Just a day after President Donald Trump finally condemned white supremacy in the United States, he snapped back to tweeting content that demonstrates where he really stands on the issue.
On Tuesday morning, he tweeted a cartoon of the "Trump train" hitting a reporter with the CNN logo for a head, reminiscent of an earlier controversy involving an imagined wrestling match between the president and the news organization. Even more disturbing, the image paralleled the death of Heather Heyer, the young woman mowed down by a white nationalist on Saturday.
Trump just re-tweeted this image, of a CNN journalist being killed, run over by a train 3 days after a woman was killed, run over by a car. pic.twitter.com/TZ09OafrXF— Brian Klaas (@brianklaas) August 15, 2017
Either the president or someone in his camp had second thoughts about the tweet though because it was deleted only 30 minutes later. However, it was more than enough time for the world to gauge Trump's sentiments loud and clear, sentiments that were really nothing new, just ever more troubling given the escalating context.

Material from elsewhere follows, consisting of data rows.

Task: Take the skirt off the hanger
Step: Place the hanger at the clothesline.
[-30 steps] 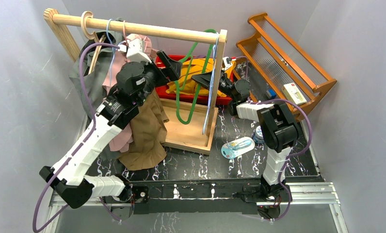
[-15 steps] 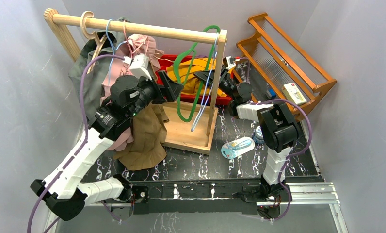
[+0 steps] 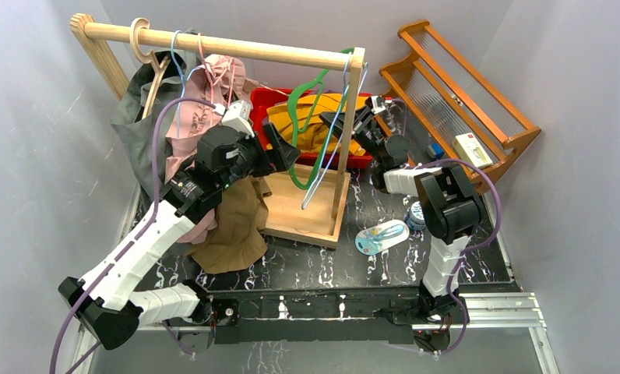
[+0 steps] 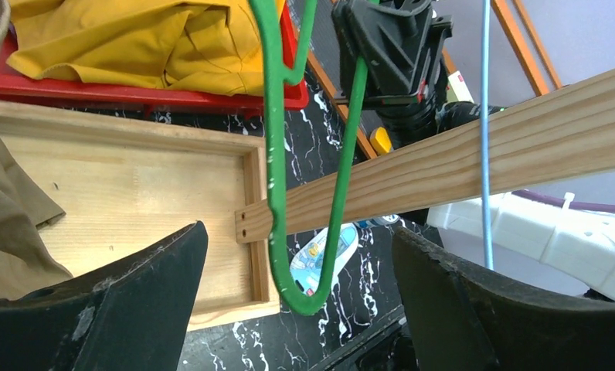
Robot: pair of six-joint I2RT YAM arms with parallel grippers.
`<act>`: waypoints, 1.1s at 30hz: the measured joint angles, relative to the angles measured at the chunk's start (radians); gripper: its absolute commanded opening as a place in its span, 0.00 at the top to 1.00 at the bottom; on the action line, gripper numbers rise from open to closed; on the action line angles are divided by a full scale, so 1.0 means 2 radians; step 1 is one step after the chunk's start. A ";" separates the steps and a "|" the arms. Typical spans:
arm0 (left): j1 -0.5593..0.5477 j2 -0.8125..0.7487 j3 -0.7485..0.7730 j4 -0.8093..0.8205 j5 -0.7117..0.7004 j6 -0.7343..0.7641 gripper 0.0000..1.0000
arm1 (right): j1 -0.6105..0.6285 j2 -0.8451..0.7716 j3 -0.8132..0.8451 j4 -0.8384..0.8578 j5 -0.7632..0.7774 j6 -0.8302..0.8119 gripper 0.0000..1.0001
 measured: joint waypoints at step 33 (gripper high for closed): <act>0.000 0.091 0.025 0.096 0.003 -0.002 1.00 | -0.002 -0.031 -0.006 0.000 0.008 0.038 0.86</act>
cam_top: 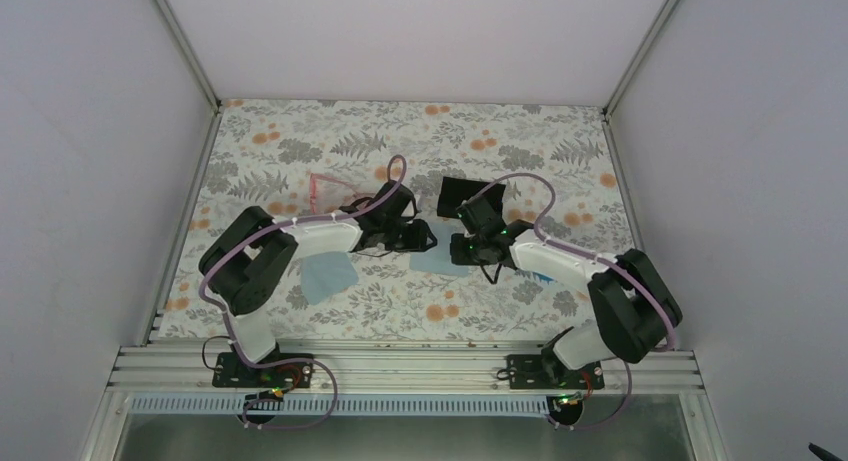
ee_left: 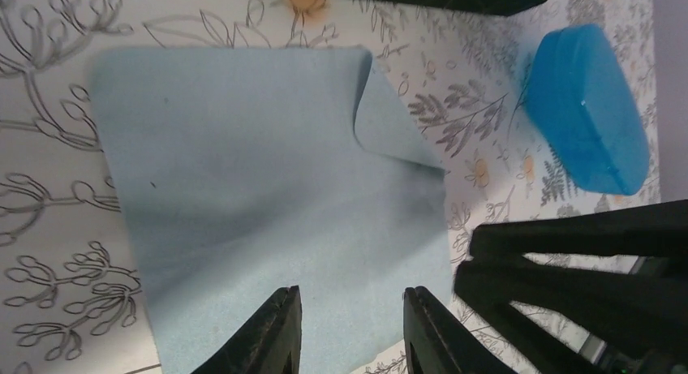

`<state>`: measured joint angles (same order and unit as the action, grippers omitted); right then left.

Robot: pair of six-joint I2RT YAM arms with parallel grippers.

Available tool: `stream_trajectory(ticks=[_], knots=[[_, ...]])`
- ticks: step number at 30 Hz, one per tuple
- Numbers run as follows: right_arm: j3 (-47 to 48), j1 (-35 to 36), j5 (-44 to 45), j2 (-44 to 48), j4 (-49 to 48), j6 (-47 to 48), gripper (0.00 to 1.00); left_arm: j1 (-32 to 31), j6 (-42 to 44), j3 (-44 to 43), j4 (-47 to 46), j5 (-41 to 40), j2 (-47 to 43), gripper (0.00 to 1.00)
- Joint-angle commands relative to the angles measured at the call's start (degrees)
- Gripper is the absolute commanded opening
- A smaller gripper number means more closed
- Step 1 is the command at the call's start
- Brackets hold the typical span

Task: Organize the sunglasses
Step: Adjust the glasses cleaning cloth at the center of the board.

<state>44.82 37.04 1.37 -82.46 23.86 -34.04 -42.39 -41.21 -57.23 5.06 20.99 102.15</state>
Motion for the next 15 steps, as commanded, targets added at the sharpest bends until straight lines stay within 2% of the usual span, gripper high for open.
stream_trajectory(ticks=[1,15], knots=[[-2.46,-0.21,-9.15,-2.56,-4.2,2.23,0.22,-1.67,-0.76,-0.72,0.25,-1.36,1.32,0.33],[-6.58,0.97,-8.79,-6.99,-6.04,-1.09,0.22,-5.21,-0.62,4.54,8.57,-6.63,1.02,0.32]])
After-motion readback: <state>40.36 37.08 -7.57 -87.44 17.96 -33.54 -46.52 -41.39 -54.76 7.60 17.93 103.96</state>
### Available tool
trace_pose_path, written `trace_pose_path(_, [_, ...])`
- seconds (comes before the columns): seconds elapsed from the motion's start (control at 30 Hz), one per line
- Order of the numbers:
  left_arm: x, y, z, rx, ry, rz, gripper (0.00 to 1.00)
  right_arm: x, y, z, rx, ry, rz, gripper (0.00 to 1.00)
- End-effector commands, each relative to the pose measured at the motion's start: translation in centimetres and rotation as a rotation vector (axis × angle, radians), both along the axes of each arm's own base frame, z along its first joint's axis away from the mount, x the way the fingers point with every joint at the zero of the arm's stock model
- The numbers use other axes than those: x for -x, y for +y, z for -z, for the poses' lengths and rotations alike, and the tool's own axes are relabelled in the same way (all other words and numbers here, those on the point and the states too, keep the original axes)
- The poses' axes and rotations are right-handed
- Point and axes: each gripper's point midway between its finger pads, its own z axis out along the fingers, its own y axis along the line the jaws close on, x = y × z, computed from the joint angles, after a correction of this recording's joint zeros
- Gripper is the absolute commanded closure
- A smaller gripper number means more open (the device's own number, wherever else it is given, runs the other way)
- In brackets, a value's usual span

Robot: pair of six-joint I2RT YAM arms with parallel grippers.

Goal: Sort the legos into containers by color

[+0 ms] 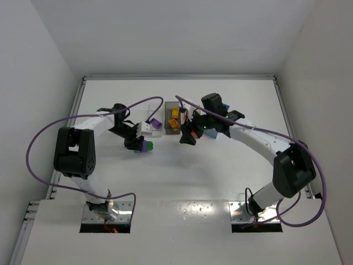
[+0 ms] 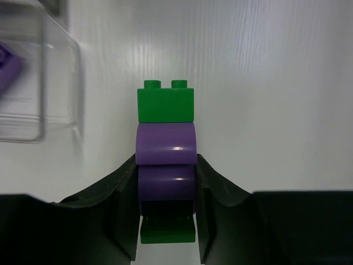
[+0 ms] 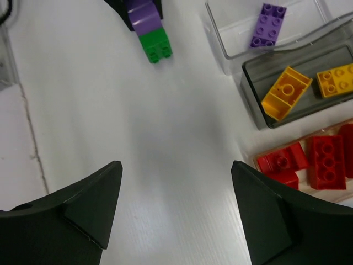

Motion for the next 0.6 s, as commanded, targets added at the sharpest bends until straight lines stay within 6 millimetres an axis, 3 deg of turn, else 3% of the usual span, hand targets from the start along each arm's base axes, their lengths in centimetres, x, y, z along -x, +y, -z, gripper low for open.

In addition to his attack on CNN, Trump retweeted a "Fox & Friends" tweet referencing his announcement that he is "seriously considering" pardoning "America's most racist sheriff," Joe Arpaio. He also retweeted alt-right idealogue Jack Posobiec, who gained notoriety for peddling the Pizzagate and Seth Rich conspiracy theories targeting Hillary Clinton.
Has the White House explained why Trump RT'd an alt-righter who pushes conspiracy theories like Pizzagate? pic.twitter.com/REO8S9C0WO— Kyle Griffin (@kylegriffin1) August 15, 2017
Furthermore, on Monday when CNN reporter Jim Acosta asked Trump why he had taken so long to condemn the white supremacist and neo-Nazi violence in Charlottesville in explicit terms, the president resorted to an old method of defense, as shown in the clip above.
"I like real news, not fake news,” he fired back. Trump then pointed to Acosta and added: “You are fake news.”
Current tensions have not revealed anything opponents to Trump did not already know, but they have put a magnifying glass to the problem. His reticence in denouncing the growing white nationalist movement in America has not gone unnoticed by racists, and there are those who view it as tantamount to endorsement of their ideologies — his recent Twitter storm is likely to do the same.
Over the past few days, Trump has shown that he is a liability to improving racial equality in the United States, something the media has been quick to highlight. When it comes to racism in America, the truth is rarely pleasant, and if Trump can't digest his own role in exacerbating the problem, it's one more reason he shouldn't be president.